In order to inventory, track, and report emissions accurately, an organization requires the right tools, technologies and strategic framework for tracking Scope 1, 2 and 3 emissions. “You cannot rely on spreadsheets, manual tracking and brute force techniques to build a successful sustainability framework,” Wyatt says. “There’s simply too much data and it’s all too complicated.”
In fact, BCG reports that 86% of organizations continue to rely on spreadsheets to track carbon emissions. Overall, 53% of business and IT leaders say that they have trouble making and tracking decisions. In many cases, they’re unable to assemble a complete picture and understand conditions well, due to infrequent and sometimes inaccurate measurements along with manual input.
Carbon accounting software can flip the proverbial iceberg. BCG, Persefoni, Greenlee, and numerous others offer applications that aid in measuring and automating GHG emissions. This makes it possible to view carbon output on a dashboard but also drill into complex variables and understand them better. For instance, BCG’s tool, CO2 AI, pulls operational data from an ERP system. This includes materials used to make products, transportation costs, and waste streams.
Yet, for many organizations, it isn’t enough to merely automate data collection.
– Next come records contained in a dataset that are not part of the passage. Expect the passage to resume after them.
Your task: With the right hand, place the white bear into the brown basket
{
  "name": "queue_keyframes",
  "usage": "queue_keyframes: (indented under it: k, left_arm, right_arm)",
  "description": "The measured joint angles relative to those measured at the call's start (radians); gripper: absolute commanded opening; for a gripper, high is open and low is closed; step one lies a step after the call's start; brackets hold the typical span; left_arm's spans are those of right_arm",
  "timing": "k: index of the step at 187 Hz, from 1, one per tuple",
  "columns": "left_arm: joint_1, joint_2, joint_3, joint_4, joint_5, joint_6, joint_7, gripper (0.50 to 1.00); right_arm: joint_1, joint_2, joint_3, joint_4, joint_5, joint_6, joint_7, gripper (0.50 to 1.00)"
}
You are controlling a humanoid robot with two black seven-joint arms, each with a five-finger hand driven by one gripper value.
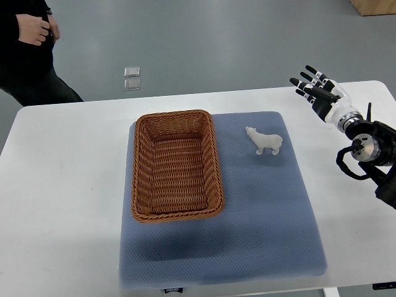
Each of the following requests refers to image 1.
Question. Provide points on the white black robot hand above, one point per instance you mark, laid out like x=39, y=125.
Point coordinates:
x=327, y=98

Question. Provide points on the wooden box corner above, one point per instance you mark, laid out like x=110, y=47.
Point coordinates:
x=374, y=7

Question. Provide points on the white bear figurine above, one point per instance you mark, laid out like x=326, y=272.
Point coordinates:
x=264, y=141

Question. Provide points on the black table control panel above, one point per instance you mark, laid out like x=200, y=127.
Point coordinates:
x=384, y=286

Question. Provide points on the person in black clothes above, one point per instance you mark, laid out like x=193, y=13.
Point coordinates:
x=27, y=71

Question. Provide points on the blue textured mat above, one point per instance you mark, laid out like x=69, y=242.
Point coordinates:
x=267, y=228

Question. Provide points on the upper silver floor plate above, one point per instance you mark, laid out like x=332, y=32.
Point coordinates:
x=132, y=71

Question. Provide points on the black mat label tag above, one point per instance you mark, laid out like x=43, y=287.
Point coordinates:
x=173, y=290

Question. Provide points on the brown wicker basket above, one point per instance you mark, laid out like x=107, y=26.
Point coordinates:
x=176, y=170

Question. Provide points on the person's bare hand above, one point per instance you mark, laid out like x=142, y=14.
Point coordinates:
x=34, y=30

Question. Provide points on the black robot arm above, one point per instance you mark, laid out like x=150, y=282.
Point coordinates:
x=373, y=147

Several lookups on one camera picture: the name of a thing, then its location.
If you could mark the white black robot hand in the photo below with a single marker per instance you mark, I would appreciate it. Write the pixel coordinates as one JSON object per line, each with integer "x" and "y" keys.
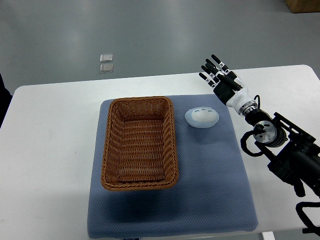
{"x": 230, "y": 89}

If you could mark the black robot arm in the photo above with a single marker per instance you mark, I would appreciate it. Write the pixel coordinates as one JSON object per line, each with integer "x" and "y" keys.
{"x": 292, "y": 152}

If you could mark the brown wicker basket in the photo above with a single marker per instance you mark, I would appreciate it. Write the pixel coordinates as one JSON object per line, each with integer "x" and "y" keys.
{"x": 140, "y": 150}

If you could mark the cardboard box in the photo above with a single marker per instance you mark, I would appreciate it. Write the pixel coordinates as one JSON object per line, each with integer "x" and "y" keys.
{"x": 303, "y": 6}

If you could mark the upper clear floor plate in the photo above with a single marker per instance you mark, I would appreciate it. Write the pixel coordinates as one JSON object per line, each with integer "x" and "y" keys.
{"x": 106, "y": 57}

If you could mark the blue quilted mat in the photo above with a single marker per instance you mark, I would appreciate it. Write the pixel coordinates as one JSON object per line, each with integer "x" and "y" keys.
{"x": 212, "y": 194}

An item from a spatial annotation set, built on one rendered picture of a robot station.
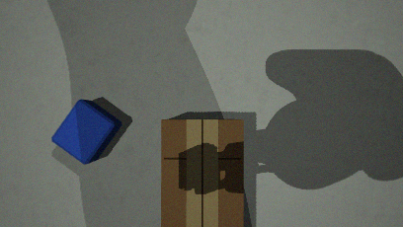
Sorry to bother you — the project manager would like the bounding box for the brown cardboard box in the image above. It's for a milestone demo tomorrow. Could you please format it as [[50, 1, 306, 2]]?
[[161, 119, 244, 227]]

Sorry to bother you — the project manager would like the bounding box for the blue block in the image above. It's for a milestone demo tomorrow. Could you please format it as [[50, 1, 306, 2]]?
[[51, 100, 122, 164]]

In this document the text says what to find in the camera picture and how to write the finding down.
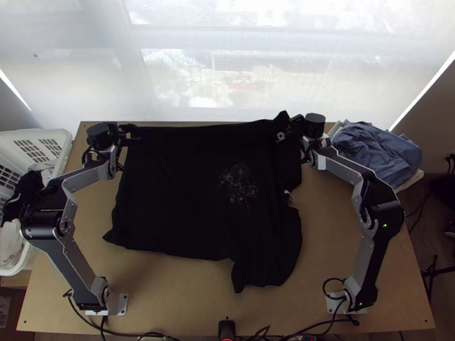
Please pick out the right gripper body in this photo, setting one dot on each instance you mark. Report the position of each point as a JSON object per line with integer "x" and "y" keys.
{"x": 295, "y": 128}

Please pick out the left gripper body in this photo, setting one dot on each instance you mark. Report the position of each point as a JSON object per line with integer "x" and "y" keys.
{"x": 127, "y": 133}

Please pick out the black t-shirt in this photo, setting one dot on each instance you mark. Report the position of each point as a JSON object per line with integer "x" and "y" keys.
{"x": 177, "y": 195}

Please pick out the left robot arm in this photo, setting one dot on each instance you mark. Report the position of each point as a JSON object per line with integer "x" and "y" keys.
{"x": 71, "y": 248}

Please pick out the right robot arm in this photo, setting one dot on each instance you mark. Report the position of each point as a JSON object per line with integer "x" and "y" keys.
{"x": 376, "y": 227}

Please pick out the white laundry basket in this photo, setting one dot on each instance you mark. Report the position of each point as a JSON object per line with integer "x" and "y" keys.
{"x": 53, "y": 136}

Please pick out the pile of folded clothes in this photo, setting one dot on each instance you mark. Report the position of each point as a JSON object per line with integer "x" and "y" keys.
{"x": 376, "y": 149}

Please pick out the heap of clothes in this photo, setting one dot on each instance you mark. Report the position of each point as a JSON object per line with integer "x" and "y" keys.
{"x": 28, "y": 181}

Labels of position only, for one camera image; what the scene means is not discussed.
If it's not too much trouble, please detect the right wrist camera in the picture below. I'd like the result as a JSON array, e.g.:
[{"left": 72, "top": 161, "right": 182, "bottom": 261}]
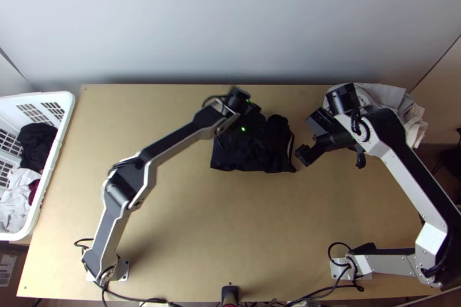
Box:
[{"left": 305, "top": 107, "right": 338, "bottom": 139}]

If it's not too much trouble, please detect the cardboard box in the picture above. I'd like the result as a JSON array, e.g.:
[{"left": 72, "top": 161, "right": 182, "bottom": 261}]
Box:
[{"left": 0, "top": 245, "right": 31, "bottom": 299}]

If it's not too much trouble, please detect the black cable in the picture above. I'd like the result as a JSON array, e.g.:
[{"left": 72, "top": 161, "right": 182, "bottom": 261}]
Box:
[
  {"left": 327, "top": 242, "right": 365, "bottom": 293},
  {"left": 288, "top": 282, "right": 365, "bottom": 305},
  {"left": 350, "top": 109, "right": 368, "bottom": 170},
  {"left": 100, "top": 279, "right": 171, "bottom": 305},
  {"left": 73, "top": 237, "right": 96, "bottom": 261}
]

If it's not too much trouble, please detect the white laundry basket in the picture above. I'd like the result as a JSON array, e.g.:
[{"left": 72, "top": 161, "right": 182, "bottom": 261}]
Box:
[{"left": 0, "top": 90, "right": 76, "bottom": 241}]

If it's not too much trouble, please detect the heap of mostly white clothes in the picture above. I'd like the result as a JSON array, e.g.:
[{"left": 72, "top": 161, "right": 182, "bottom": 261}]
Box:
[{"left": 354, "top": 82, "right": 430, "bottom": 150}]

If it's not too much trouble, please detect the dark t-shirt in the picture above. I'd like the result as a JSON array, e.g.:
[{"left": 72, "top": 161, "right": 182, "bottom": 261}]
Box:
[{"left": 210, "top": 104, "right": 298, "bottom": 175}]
There’s also a need for broader, deeper and more granular insights into actual carbon output. One way to get to a more evolved carbon accounting framework is through the use of blockchain or Ambient IoT tools, says Sudnyesh Itraj, principal architect at BCG. “With these tools you can calculate the entire carbon footprint through the entire process,” he explains. “You can establish a carbon passport for a particular product.”
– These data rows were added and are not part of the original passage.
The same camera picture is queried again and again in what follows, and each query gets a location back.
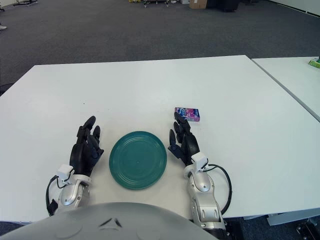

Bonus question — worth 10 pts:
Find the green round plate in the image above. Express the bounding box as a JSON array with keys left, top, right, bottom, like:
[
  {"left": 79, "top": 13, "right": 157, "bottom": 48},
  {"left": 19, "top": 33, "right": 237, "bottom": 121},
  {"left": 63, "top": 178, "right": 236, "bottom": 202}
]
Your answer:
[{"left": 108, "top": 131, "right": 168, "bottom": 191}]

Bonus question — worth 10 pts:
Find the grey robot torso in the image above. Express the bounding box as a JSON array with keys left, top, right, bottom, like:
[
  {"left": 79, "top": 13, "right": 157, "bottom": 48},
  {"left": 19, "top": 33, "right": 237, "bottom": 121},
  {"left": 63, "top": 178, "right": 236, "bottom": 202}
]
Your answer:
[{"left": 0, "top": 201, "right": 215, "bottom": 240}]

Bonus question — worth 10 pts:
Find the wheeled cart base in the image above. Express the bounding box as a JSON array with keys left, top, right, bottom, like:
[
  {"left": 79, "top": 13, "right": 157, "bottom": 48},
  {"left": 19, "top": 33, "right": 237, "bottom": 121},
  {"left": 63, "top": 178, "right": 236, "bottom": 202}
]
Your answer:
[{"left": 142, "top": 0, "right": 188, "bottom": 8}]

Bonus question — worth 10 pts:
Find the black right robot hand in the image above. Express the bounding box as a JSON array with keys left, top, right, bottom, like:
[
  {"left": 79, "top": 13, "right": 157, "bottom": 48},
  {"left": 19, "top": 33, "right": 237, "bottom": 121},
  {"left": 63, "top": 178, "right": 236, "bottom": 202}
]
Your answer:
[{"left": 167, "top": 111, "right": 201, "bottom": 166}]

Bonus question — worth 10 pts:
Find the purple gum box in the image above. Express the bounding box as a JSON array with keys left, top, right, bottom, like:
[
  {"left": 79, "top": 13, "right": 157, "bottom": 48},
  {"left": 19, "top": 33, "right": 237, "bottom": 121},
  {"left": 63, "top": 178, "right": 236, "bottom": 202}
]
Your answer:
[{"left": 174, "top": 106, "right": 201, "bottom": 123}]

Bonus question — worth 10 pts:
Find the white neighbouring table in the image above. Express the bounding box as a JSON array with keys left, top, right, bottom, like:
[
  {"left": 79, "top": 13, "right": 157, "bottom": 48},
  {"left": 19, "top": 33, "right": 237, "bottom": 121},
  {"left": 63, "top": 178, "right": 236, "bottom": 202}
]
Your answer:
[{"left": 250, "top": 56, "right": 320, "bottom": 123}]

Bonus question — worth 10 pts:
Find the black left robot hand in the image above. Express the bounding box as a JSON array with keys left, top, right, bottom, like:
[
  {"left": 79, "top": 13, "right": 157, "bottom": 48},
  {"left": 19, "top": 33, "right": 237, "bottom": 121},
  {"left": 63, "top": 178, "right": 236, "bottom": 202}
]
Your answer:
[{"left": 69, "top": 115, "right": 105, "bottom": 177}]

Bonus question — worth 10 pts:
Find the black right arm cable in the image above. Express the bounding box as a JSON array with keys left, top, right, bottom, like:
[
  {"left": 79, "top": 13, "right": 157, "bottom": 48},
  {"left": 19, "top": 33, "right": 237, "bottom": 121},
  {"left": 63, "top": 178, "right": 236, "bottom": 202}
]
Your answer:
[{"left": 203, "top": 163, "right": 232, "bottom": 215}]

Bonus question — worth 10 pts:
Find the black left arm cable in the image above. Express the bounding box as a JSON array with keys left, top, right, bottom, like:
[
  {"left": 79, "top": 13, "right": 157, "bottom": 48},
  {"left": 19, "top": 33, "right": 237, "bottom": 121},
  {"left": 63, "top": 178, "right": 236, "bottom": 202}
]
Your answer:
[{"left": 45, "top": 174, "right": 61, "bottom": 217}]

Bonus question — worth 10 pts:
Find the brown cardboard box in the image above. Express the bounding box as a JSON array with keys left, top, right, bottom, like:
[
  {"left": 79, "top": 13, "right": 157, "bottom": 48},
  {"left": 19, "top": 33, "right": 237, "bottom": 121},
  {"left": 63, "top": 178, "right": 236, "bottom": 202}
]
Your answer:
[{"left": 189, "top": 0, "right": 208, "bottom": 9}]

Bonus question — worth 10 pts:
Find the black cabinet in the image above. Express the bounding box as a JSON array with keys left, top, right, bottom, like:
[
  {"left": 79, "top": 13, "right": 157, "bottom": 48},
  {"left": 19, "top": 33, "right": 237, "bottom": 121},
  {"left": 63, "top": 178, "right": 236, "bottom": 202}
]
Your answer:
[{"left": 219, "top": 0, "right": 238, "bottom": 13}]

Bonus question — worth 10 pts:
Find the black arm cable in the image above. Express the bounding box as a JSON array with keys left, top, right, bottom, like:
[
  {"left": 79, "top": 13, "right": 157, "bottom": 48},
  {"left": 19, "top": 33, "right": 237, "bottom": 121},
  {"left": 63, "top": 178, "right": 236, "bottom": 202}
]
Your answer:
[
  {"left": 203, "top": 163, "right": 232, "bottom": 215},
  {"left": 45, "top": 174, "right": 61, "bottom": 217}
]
These technologies can also automate data collection, says Steve Statler, chief marketing officer for Wiliot, a firm that produces Ambient IoT devices, dubbed IoT Pixels, that can be attached to items at a unit level. Unlike RFID, which requires a reader and delivers only occasional snapshots of events or movements, postage-size Ambient IoT tags use Low Energy Bluetooth to communicate in real time. IoT pixels cost about 10 cents each and they can last years because they harness energy from radio waves instead of a battery.
Getting to Net Zero
Carbon accounting isn’t only a job for the CIO or ESG officer, says Mike Wallace, chief decarbonization officer at Persefoni. “An initiative must start at the board level and touch various departments and groups to ensure that the right data is being used in the right way.” Third-party verification is essential. “If you don’t have accurate data -- and check to make sure the data has been updated as things change -- you risk making errors,” he says.
Amid competing products, tools and methods, an overall framework for standardization is also critical. One way to get to a high level of consistency and accuracy is through science-based targets, which have emerged as the gold standard across industries. These criteria and targets are designed to meet the goals of the United Nations 2015 Paris Agreement.
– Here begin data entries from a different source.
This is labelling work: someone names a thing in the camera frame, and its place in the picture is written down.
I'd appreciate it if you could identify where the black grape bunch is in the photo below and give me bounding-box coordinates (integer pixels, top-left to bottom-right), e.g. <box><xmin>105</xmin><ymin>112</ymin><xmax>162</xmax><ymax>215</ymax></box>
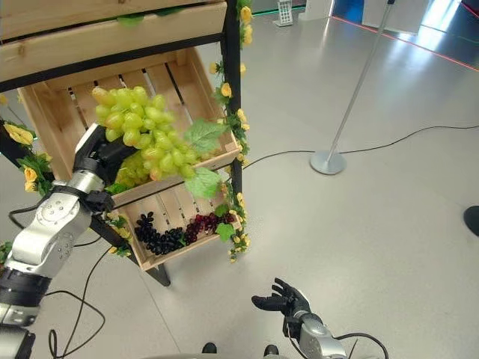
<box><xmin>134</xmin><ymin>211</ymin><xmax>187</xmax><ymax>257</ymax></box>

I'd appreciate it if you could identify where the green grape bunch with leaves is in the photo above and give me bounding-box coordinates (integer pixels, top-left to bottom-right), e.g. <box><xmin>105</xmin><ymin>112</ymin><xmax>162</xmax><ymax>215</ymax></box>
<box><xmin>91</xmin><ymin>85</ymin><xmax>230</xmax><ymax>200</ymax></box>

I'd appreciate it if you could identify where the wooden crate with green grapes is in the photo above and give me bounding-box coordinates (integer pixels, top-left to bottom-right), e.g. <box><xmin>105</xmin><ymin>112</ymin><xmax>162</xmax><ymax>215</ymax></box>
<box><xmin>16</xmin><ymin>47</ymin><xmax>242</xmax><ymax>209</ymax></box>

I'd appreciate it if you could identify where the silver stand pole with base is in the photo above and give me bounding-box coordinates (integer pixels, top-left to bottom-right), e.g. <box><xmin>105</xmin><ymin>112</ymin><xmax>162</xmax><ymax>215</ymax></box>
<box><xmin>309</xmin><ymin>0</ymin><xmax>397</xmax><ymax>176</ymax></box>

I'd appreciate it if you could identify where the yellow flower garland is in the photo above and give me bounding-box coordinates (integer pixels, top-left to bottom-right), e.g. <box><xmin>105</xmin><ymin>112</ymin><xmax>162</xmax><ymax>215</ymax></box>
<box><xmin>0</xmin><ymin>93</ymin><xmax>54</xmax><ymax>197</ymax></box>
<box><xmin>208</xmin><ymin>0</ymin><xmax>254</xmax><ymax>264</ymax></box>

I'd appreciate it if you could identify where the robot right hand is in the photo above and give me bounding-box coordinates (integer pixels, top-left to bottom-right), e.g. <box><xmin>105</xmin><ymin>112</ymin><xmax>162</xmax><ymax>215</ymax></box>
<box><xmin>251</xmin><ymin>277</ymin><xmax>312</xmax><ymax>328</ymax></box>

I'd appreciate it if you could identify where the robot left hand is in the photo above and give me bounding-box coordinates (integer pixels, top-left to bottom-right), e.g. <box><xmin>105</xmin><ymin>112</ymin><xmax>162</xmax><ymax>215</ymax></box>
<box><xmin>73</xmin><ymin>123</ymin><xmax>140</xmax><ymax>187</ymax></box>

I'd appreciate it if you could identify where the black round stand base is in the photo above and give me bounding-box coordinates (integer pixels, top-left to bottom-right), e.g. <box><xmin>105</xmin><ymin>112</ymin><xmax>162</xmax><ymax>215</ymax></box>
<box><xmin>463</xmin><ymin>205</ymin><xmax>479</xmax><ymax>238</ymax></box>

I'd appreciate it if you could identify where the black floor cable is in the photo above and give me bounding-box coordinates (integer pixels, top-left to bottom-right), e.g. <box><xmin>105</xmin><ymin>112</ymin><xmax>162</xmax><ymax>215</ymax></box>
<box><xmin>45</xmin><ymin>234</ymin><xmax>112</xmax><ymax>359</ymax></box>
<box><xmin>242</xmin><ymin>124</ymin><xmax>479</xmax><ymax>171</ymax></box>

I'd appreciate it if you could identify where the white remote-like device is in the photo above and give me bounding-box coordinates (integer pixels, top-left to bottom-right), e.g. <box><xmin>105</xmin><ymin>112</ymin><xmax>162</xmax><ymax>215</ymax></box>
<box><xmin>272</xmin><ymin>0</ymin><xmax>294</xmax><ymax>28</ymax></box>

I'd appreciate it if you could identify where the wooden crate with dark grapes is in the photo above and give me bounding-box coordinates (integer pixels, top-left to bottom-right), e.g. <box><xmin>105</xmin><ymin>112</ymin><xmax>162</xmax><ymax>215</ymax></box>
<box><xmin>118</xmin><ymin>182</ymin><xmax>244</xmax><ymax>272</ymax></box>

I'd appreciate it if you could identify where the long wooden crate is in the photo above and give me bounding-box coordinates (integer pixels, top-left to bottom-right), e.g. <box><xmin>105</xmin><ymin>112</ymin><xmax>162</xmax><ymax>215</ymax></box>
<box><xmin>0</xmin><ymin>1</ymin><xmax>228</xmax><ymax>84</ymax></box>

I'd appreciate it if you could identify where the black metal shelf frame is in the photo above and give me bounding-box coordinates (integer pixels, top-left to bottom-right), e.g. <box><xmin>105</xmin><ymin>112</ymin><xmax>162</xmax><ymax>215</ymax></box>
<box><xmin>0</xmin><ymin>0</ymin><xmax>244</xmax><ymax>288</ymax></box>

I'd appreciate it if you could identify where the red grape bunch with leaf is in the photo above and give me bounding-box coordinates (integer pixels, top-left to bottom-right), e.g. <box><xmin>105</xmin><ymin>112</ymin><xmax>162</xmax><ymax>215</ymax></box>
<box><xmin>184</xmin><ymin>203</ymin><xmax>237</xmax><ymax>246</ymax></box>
In addition, it’s wise for business and technology leaders to adhere to frameworks like The Greenhouse Gas Protocol, World Business Council for Sustainable Development and the World Resources Institute. These groups offer news, tools, resources, methods and best practices for achieving a net-zero carbon footprint.
“There is a lot of work to be done to shore up carbon accounting procedures and methodologies,” concludes BCG’s Mohin. “Companies have made great strides in recent years, but carbon accounting is at its core a massive data challenge. The more that organizations can build a structured framework and adhere to proven principles the more likely they are to succeed.”